Automatisierung? Besser heute als morgen!

„Automatisierung?“ „Mach ich später!“ – So nachvollziehbar derartige Aussagen auch erscheinen mögen, so problematisch sind sie. Denn mit dem Fortschritt des Entwicklungsprozesses erhöht sich auch der Aufwand für die Implementierung automatisierter Prozesse im gesamten Lebenszyklus der Anwendung. Wer derartige Themen immer weiter aufschiebt, wird also bald an einen Punkt kommen, an dem man gezwungen ist, einen hohen Aufwand in Kauf zu nehmen, um eine möglichst gute Performance der Anwendung sicherzustellen. In der Erfahrung hat sich deshalb ein anderer Weg bewährt: die Verwendung von Continuous Integration- und Deployment-Pipelines von Anfang an. Denn dadurch ergeben sich gleich mehrere Vorteile:

  • Effizientes Wachstum: Wird die Automatisierung von Prozessen bereits in der frühen Produktentwicklung mitbedacht, so können diese organisch mitwachsen. Der immense und kostspielige Aufwand einer nachträglichen Integration entfällt.
  • Verlässlichkeit für Kunden: Erhält der Kunde – anders als im Beispiel des kleinen Entwicklers – bereits in der frühen Entwicklungsphase eine komplett automatisiert bereitgestellte Anwendung, so kann dieser sich sicher sein, dass auch spätere Updates schnell den Weg auf den Kundenserver finden können. Der Entwicklungsprozess wird effizienter und nachhaltiger.
  • Zeitersparnis für Entwickler*innen: Auch für Entwickler*innen bringt die frühe Automatisierung eine deutliche Zeitersparnis mit sich. Sie können sich auf ihr Kerngeschäft konzentrieren und ansprechende Features entwickeln. Die Abwicklung lästiger Aufgaben wird dagegen von den Pipelines übernommen.
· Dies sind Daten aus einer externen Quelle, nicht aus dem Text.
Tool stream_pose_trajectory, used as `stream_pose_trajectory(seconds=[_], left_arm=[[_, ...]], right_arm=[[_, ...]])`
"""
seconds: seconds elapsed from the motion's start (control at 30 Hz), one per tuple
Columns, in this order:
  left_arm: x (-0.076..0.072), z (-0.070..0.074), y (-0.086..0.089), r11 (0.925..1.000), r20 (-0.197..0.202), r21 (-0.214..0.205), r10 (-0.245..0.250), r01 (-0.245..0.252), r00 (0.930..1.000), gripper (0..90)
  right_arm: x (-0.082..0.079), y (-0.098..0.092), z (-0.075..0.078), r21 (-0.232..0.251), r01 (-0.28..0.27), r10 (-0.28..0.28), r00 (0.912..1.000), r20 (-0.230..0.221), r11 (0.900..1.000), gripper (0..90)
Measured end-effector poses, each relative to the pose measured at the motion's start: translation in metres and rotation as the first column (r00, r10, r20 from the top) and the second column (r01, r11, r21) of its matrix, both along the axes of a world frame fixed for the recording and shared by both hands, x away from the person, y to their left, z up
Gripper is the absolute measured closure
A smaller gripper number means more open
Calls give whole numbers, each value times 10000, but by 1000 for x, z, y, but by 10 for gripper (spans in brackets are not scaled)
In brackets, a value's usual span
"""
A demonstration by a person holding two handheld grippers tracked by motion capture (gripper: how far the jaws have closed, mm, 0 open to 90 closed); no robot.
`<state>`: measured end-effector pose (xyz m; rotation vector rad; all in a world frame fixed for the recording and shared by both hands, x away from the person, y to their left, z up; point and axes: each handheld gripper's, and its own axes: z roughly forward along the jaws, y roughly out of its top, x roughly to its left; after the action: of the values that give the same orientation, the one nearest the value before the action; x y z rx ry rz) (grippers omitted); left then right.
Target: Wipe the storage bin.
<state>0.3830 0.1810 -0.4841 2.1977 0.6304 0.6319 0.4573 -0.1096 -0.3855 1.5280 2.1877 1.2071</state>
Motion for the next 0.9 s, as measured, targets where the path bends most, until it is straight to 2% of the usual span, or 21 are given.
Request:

Die Automatisierung von Prozessen bringt also anders, als dies zunächst anmuten mag, keinen nennenswerten Mehraufwand mit sich. Im Gegenteil: Wird sie früh genug in den Blick genommen, kann sie helfen, Entwicklungsprozesse deutlich schlanker und effizienter zu gestalten. Softwareentwickler*innen sind daher gut beraten, die Verwendung von CI- und CD-Pipelines von Anfang als wesentliche Anforderungen mit aufzubauen.